Given the current numbers of displaced persons concerned and the growing humanitarian needs, more efforts will be required to bolster the response in the affected areas during the winter months with a priority to be given to IDPs living in hosting sites (Collective Centres and Spontaneous Settlements) in very cold locations. The Cluster will seek to prioritize persons most at risk, particularly women and children, with special attention are envisaged for individuals with specific needs. The winterization programs should complement other Shelter Cluster programs reflected in the extended Humanitarian Response Plan 2020, and its prioritization exercise.

ii. Key Recommendations

  • Due to the high number of families unable to prepare adequately for the winter season, coupled with the shortage of funding, humanitarian agencies are strongly recommended to provide assistance based on assessed winter needs and develop and apply scoring systems on vulnerability criteria in the selection of beneficiaries of winterization assistance, keeping in mind the prioritization criteria proposed by the Shelter Cluster.

  • While the first part of the guidelines is dedicated to providing indications for the prioritization of target groups, areas of intervention, and activities. The very first filter applied by every organization should be the verification that the potential beneficiary is not receiving winterization assistance from other Partners. It is the Partner's responsibility to ensure that the planned assistance is coordinated well with Sub-National Cluster Coordinators in relevant hubs.

  • Agencies are also strictly recommended to ensure that every household in their area of intervention who is eligible for assistance is aware of their entitlements, applies for these, and receives them through systematic information campaigns.

  • Whenever feasible, monetized winter assistance should be prioritized, according to the beneficiary vulnerability criteria, the proximity of functioning markets, availability of functioning financial institutions, and the availability of the needed winter items. In remote locations with difficult access, though, monetized assistance is not efficient and therefore not recommended.

  • There are three types of winterization activities considered by the Shelter Cluster - 1. Distribution of Personal insulation (distribution of winter clothing and blankets); 2. Heating devices/fuel; 3. Shelter insulation. These activities are confirmed as effective ways to improve the preparedness for the cold season.

  • IDP hosting sites (Collective Centres and Spontaneous Settlements) that are affected by the low temperatures during the winter months should be considered as a priority within the humanitarian scope.

  • Winterization assistance should be delivered ahead of the start of the cold season, to allow target groups to plan and prepare for the winter. As in previous years, though, late programs - starting in December-January - will also be considered, especially in case of the late start of low temperatures in some locations. Late programs should focus on families who - in the first selection round - were considered able to cope with the winter, but subsequently became in need of assistance. In this case, the extent of the assistance should, of course, be proportional to the number of months to be covered.

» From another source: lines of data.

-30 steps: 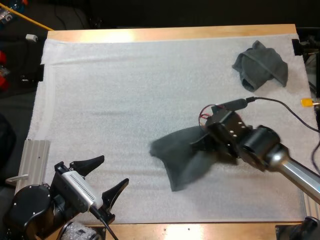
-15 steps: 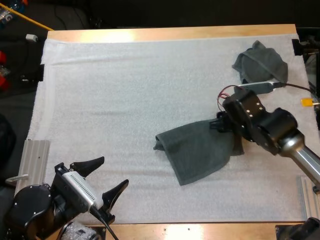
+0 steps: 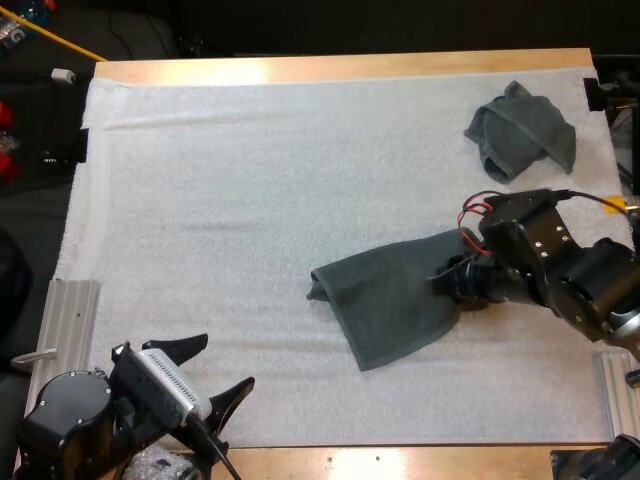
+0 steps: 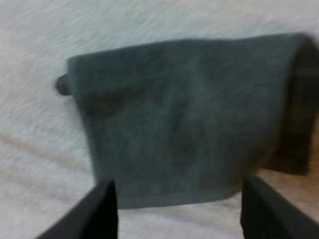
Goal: Pick towel from pile, fold and stack
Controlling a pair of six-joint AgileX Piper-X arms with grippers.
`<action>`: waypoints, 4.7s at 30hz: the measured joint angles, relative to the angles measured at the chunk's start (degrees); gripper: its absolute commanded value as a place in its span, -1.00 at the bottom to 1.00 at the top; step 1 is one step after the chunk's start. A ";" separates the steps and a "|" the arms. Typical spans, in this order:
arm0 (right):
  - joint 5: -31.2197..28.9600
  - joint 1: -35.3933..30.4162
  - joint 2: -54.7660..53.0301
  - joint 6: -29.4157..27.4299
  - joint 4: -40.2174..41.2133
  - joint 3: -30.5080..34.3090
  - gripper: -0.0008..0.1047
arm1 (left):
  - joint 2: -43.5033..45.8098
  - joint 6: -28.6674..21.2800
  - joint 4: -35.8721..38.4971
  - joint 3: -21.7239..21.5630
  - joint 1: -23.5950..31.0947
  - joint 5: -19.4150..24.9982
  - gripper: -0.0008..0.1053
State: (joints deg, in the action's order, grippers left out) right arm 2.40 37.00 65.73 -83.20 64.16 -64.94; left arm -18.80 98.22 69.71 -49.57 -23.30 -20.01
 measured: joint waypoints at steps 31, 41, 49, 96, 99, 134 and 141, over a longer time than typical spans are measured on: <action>-4.74 25.18 30.21 2.19 -13.02 0.59 0.01 | 0.00 0.44 12.64 0.00 0.00 0.00 0.33; -8.81 25.18 37.69 2.19 -13.62 0.59 -0.10 | 0.00 0.44 12.64 0.00 0.00 0.00 0.33; -11.68 25.18 38.33 3.66 -13.94 0.59 -0.95 | 0.00 0.44 12.96 0.00 0.00 0.00 0.33; -14.89 34.65 0.03 24.77 2.19 27.32 -0.99 | -3.48 -1.88 3.29 11.43 0.00 -5.17 0.33; -15.97 34.65 -1.19 24.98 -1.43 29.03 -0.99 | -7.18 0.18 0.25 11.48 0.00 -5.78 0.33; -21.09 34.65 -2.39 25.11 -8.58 29.57 -0.99 | -60.83 0.41 -33.43 10.43 -11.35 -1.71 0.33; -21.09 34.65 -2.39 25.11 -8.58 29.57 -0.99 | -66.89 0.41 -33.81 7.34 -11.35 -1.72 0.33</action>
State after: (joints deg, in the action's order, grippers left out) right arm -18.69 71.65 63.35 -58.09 55.58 -35.37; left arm -85.69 98.64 35.90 -42.23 -34.65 -21.73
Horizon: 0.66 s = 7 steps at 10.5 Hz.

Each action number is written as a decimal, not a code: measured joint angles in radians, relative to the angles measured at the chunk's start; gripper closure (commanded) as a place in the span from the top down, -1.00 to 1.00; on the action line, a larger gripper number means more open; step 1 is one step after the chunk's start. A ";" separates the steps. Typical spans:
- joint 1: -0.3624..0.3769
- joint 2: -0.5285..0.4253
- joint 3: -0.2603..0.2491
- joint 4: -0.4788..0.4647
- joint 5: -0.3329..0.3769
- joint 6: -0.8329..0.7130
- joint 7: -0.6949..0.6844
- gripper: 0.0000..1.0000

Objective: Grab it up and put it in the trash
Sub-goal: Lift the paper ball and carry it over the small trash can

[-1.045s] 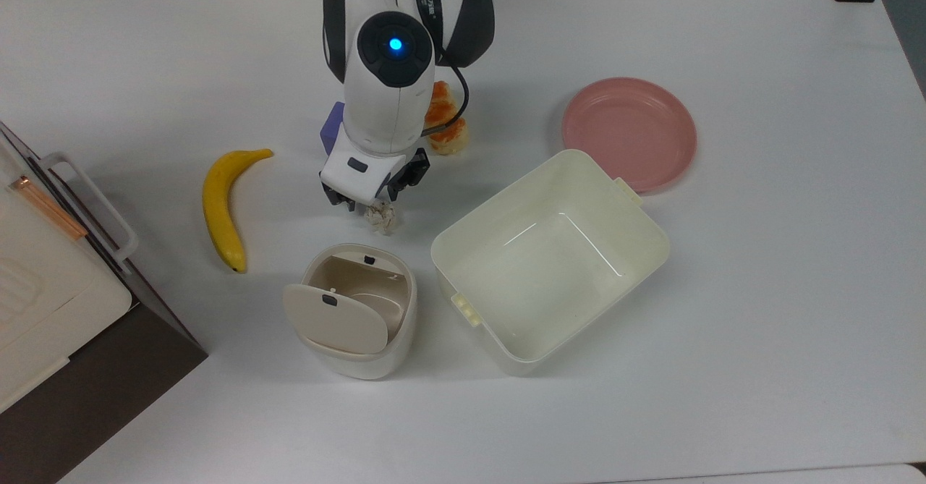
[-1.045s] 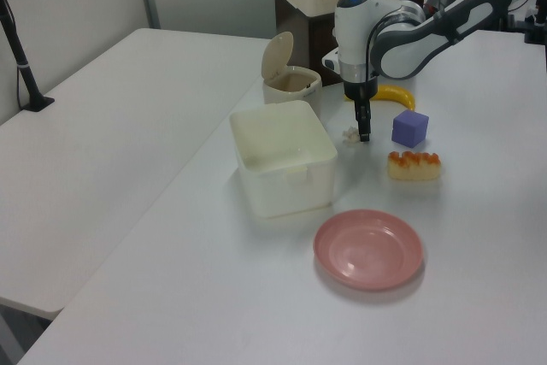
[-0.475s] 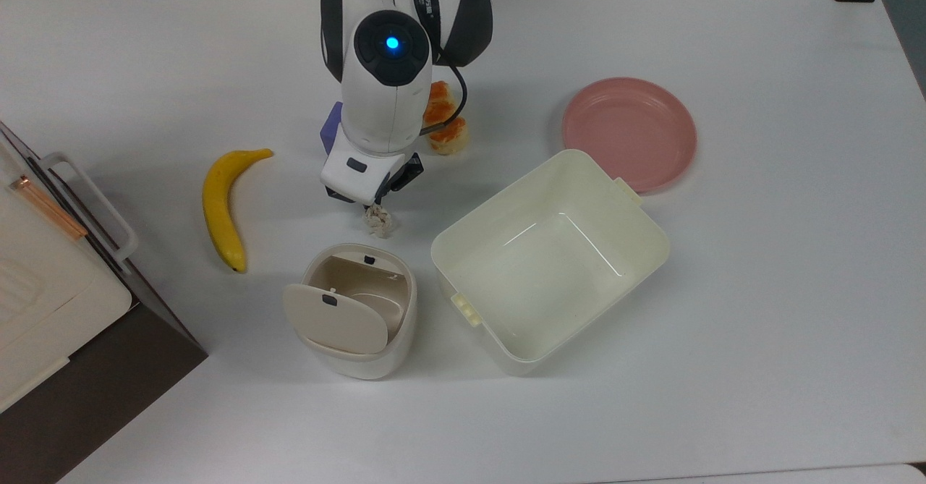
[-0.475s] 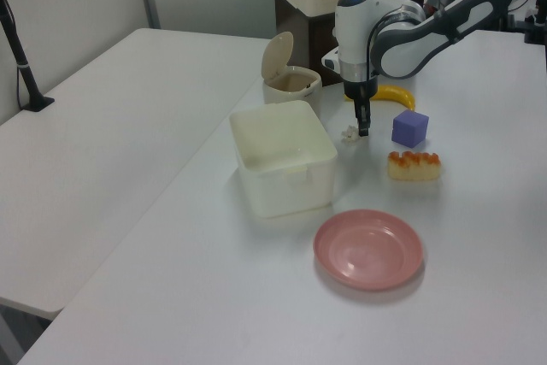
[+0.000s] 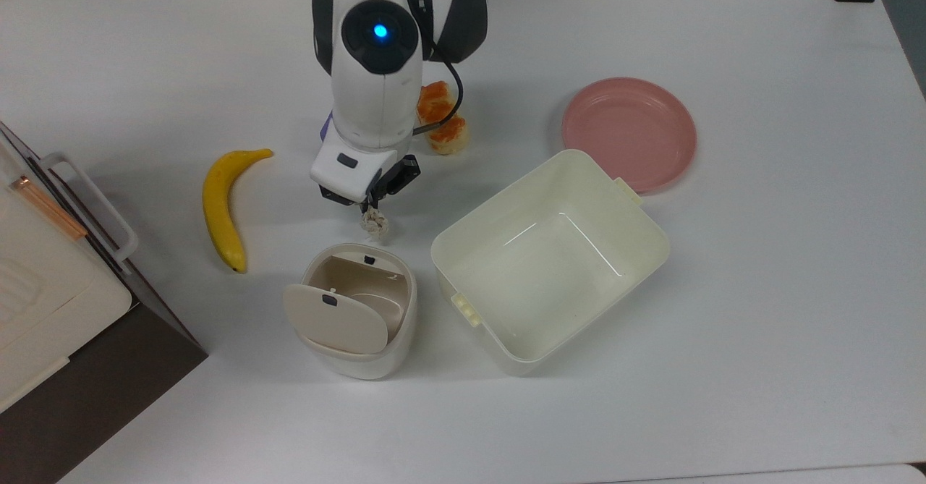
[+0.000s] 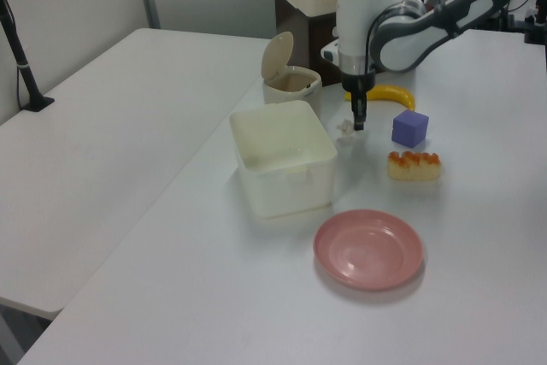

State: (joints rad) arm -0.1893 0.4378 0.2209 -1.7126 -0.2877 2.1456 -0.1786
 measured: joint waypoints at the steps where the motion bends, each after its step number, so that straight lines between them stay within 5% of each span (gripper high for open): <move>1: -0.004 -0.018 0.002 0.021 0.029 0.000 0.000 -1.00; 7: -0.027 -0.103 0.003 0.113 0.147 0.000 0.000 -1.00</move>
State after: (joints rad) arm -0.2160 0.3350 0.2235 -1.5996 -0.1405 2.1454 -0.1786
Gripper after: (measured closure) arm 0.912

  • For any type of winterization assistance, post-distribution monitoring (PDM) is mandatory to evaluate the impact of the activities on the beneficiaries. The Shelter Cluster has proposed a list of core questions (see Annex IV) that every partner’s PDM questionnaire should include. This will allow the Shelter Cluster to compile a multi-agency comprehensive overview of the winterization campaign and inform the planning of the next winterization.